A Comprehensive Framework for Financial Planning: Defense

Offense sells tickets. Defense wins championships.
— Paul “Bear” Bryant, Former Head Coach, Alabama Crimson Tide Football Team

In the wealth management business, everyone wants to talk about which stocks are the hottest and where the market is heading next.  If you have not had the chance to read my commentary on offense, you can find that here. While those conversations may be fun, making money investing is only one aspect of wealth building.  As I noted in June, having a sound strategy for building wealth is essential, but it must be accompanied by an equally sound strategy of protecting what you have already built.  Today, I’ll dive deeper into defensive strategies including estate planning, business entity structures, and insurance. 

Estate planning is the process of preparing for the management and distribution of an individual's assets and liabilities during their lifetime and after death. It involves creating legal documents such as wills, trusts, powers of attorney, and healthcare directives to ensure that one's wishes are followed regarding the transfer of property, care in case of incapacity, and guardianship of minor children or dependents. This planning helps avoid the default distribution of assets by state intestacy laws and the potentially lengthy, costly, and public probate process, which is the legal procedure for administering a deceased person's estate.

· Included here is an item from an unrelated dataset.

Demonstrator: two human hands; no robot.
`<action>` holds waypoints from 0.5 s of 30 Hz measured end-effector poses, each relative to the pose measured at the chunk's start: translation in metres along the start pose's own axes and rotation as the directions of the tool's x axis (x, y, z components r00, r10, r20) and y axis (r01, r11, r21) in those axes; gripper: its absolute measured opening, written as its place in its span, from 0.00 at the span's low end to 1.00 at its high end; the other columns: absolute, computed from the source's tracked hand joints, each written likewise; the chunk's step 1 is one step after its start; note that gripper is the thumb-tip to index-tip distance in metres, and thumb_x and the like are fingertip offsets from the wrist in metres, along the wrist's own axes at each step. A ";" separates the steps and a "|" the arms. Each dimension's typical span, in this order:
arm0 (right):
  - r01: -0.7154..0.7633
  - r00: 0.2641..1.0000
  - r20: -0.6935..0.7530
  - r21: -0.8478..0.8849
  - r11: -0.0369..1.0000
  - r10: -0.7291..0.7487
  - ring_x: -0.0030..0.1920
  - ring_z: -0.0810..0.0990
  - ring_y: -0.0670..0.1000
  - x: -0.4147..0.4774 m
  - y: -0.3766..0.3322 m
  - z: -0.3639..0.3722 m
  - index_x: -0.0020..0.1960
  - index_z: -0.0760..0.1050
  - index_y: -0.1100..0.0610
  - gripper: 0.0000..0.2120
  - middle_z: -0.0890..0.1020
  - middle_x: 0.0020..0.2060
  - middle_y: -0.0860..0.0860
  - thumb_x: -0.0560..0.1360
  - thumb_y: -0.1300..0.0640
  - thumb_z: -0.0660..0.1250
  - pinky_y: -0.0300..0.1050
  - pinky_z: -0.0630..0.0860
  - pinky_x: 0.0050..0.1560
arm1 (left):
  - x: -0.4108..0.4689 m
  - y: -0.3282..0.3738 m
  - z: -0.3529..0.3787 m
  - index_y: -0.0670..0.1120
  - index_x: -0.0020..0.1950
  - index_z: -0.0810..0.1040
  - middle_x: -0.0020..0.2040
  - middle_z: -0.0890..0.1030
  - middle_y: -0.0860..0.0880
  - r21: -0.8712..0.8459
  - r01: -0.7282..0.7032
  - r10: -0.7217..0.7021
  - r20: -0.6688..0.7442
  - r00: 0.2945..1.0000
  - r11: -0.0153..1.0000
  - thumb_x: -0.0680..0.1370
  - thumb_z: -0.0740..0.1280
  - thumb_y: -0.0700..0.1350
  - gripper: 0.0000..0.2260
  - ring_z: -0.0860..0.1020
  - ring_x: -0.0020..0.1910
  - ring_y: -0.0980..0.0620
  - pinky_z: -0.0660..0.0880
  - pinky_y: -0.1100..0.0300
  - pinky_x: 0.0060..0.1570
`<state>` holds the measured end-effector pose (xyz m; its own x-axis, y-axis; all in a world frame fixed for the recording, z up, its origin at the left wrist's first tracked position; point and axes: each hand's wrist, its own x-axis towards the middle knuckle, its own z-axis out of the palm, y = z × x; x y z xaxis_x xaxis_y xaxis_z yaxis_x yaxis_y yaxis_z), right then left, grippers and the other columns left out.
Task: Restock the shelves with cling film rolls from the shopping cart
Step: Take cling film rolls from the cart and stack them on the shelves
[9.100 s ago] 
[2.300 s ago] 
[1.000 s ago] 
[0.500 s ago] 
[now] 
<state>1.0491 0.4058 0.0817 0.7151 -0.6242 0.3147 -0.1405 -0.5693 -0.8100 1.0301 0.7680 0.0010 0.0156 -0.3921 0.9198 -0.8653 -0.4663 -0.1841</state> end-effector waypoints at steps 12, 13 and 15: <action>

Property passes after death by one of three ways: title, contract, or will (probate). Title is the way property is owned.  You might own a piece of real estate individually or jointly with another person.

Let’s walk through a few examples…

Jack and Jill are married and the home they live in is solely in Jack’s name.  Jack dies, having written a will and naming Jill as the beneficiary of all his possessions, including the home they live in. Jill will inherit the home but only after a potentially lengthy, expensive probate of Jack’s estate.

What if Jack dies without a will? Jill will be entitled to a significant portion of the estate, but not necessarily the entire home, depending on the state's intestacy laws and the presence of other heirs.  Few people think this is possible, but it is.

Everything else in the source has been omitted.